The fight you’ve all been waiting for is here—Deathstroke versus Batman! Who will be standing when the dust settles?
DEATHSTROKE (2016) #34 “Deathstroke vs. Batman Part 5 of 6: The Stormy Present”
Artist: Carlo Pagulayan
Inks: Jason Paz & Trevor Scott
Cover Artist: Robson Rocha, Daniel Henriques, & Brad Anderson; variant by Francesco Mattina
Colorist: Jeromy Cox
Letters: Willie Schubert
Publisher: DC COMICS
What You Need to Know:
The stand-off between Deathstroke and Batman continues as the question of Damian’s parentage remains unresolved. Damian’s time with Slade in the last issue seems to have sparked something in Deathstroke—some sort of realization—and now he’s headed for a face-to-face with Batman!
What You’ll Find Out:
This is it! The moment you’ve all been waiting for—Deathstroke vs. Batman, one-on-one. After a few pages spent catching up with Slade’s traumatic experiences with fatherhood set against a fatherly moment between Bruce and Damian, Slade arrives at Wayne Manor. The two retreat to the cave for an epic fight you really need to just see for yourself, in which the two sides of the same coin debate each other’s potential and methodology until both are exhausted and wounded.
What Just Happened?
We came for the fight, but we stayed for the intrigue. The decision to put the actual fight sequence in the penultimate chapter was nothing short of brilliant here. It circumvents the problem often felt in these types of crossovers in which the fight is built towards but no room is left for resolution. The art team continues to be absolutely stunning in their execution.

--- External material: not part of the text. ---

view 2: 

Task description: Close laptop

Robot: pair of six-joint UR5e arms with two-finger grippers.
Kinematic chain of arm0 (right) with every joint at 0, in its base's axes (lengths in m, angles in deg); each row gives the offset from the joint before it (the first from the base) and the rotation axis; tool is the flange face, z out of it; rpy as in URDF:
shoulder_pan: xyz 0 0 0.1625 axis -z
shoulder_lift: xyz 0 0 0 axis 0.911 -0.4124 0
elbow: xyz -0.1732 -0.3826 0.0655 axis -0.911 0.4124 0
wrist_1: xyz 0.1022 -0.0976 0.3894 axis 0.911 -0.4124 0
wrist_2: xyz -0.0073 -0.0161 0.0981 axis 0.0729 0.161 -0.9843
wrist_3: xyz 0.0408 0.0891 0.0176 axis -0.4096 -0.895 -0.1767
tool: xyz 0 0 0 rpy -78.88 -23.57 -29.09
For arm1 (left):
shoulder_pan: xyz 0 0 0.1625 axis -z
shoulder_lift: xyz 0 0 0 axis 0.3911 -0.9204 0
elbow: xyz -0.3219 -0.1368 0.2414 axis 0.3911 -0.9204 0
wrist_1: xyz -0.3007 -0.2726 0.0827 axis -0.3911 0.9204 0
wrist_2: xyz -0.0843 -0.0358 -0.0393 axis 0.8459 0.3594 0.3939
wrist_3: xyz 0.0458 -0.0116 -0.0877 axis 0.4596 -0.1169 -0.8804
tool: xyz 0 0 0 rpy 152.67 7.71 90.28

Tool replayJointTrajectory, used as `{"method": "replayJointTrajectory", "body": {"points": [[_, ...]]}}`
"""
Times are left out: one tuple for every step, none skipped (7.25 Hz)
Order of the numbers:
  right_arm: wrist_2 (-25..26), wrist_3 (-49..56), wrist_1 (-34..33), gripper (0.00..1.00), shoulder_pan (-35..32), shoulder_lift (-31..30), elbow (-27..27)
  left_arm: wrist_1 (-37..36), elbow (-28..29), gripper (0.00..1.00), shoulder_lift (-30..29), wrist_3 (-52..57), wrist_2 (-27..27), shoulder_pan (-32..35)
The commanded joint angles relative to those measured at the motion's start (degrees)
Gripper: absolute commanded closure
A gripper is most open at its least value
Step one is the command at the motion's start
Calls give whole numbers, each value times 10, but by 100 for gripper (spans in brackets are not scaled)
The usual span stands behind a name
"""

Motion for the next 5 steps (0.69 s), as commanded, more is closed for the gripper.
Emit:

What I found most striking in this issue was Slade’s continued resolve to not draw the conclusion that Bruce Wayne is Batman despite the overwhelming evidence. We watch as Slade carefully breaks down the science behind how he found the Batcave, but upon descending the stairs with Bruce, he consciously rejects the notion that Bruce could be Batman (also notice the excellent use of space and gutters to depict time and movement in staircase sequence of panels—flawless). It would appear that Deathstroke’s resolve is born out of a loyalty to an ideology, as he states “The minute you draw a conclusion your ego creates a kind of myopia [nearsightedness] which excludes evidence that doesn’t fit that conclusion.” Provable facts only for Deathstroke, but also the necessity to include all evidence even though it may draw away from the obvious conclusion. The mythos of The Batman, by its very nature, excludes the possibility that Batman could be only one man, and in a sense, Slade is right. Batman is not a one-man operation and the cover-up of the dual identity avenger always requires an army of willing accomplices. There seems to be a quiet admiration in Slade here for the elaborate ruse Bruce has crafted over time underpinning many of Slade’s actions, leading to the possible inference (which Slade would reject on the grounds of his personal ethos) that Slade actually looks up to Batman in a way similar to The Reverse-Flash and his mission to make Barry the best Flash he can be. Whether or not that plays into the conclusion remains to be seen, but it is food for thought.
Rating: 9/10 Final Thought: Next issue: “Maury reads the results!”